No, non stiamo lì a immaginare chissà quali complotti orditi da Cosa Nostra, dalla Massoneria e dal Regno delle Tenebre ci siano dietro la probabile incoronazione del nuovo viceré. Se in Sicilia abbiamo intasato le fogne a forza di buttare nel gabinetto il nostro voto è anche per precise ragioni antropologiche. Carlo Lucarelli diceva che l’Emilia è da sempre una terra avversa al potere di turno; la Sicilia invece si premura di portare al potere non solo l’acqua con le orecchie, ma anche l’apericena. Questo perché la Sicilia, dagli antichi greci fino alla Democrazia Cristiana, è sempre stata terra di conquista.

Così, per adattarsi di volta in volta meglio al sovrano di turno, il siciliano ha imparato a non avere mai principi da seguire, bensì problemi da risolvere. Il siciliano non si lascia certo abbindolare da tante poesie: vuole che qualcuno risolva subito le sue innumerevoli grane, non importa chi e, soprattutto, come.
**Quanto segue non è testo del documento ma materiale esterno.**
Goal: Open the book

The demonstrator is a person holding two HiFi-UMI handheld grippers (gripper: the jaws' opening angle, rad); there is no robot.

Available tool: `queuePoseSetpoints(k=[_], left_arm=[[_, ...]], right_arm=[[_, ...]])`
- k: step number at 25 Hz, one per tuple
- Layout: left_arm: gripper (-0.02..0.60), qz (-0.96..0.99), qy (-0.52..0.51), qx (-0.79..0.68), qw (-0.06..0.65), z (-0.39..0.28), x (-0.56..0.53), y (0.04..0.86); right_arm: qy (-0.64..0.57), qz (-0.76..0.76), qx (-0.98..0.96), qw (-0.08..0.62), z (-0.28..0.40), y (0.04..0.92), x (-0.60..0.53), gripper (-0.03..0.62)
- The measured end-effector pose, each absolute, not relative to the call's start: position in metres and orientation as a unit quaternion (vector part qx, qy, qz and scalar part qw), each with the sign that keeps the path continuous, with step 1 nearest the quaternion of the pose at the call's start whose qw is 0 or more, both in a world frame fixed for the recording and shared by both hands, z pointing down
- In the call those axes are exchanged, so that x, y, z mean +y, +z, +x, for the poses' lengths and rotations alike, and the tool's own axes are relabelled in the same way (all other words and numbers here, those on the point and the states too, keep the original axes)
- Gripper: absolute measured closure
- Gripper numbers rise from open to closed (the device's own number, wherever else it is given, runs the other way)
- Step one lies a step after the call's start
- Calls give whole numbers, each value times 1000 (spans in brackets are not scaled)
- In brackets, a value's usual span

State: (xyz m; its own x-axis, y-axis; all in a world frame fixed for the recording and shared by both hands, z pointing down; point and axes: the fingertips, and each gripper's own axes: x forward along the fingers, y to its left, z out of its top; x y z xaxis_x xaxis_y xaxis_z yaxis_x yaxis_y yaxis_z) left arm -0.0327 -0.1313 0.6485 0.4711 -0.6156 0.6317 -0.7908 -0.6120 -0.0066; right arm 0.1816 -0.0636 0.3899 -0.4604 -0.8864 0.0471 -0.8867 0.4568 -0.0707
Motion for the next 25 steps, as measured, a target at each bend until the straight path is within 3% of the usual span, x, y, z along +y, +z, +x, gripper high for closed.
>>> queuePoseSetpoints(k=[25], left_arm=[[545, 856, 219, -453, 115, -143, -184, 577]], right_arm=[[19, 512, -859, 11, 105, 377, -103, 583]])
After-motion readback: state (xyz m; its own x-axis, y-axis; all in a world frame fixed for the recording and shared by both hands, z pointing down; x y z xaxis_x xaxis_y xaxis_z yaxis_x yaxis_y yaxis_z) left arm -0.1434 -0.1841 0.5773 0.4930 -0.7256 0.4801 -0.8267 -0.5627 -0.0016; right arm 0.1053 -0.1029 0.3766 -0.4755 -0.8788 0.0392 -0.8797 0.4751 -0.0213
Non ha voglia certo di sentire qualche candidato secchione con il suo bla bla bla sull’etica in politica e sul non parcheggiare nei posti riservati ai disabili quando ha problemi molto più grossi. Vogliamo parlare per esempio di quanti hanno bisogno di sistemare in qualche modo il marito della figlia che tra poco sgrava? O che non sanno come fare ad accatastare l’eliporto con centro benessere sbocciato improvvisamente sul tetto di casa?

Il siciliano lo sente subito quando dall’altra parte ha una persona pronta a infrangere tutti i limiti della prostituzione per farsi eleggere: si crea così una corrispondenza di amorosi interessi tra elettore ed eletto, un eterno rincorrersi alla ricerca l’uno dell’altro in nome del piacere reciproco, insomma un legame profondo e indissolubile che né il destino né il tempo possono scalfire, a parte l’intervento della Procura di Palermo. Non importa quindi se Salvini possa arrivare a twittare L’unica via è la pedofilia pur di raggranellare qualche decimale nei sondaggi, purché egli si ricordi che in Sicilia il voto è l’apostrofo rosa tra le parole lavoro e condono. Solo allora tutti, da Niscemi a Ficarazzi, saranno pronti a difendere la razza ariana fino all’ultimo sangue in suo nome.

E l’opposizione, mi chiederete? Ma sì, l’opposizione sociale e trasversale allo status quo, quella ispirata dall’esempio di Falcone, Borsellino, Chinnici, Pippo Fava… La quale si concretizza puntualmente nella candidatura di qualche soubrette della società civile come magistrati antimafia o scrittori antimafia che si scordano di cambiarsi la residenza, ovviamente nell’ambito di coalizioni di sicurissimo successo con partiti come Democrazia Anticattolica, o Unione dei Soviet Terroni, o meglio ancora Lista Musulmani Gay Di Colore.

Concludo con un consiglio da amica: caro Salvini, se vieni a fare campagna elettorale qui, o anche solo un compleanno, nei locali offre tutto il festeggiato. Te lo dico eh, per evitare che qualcuno si offenda o ti esploda la macchina a causa del tuo inimmaginabile suicidio.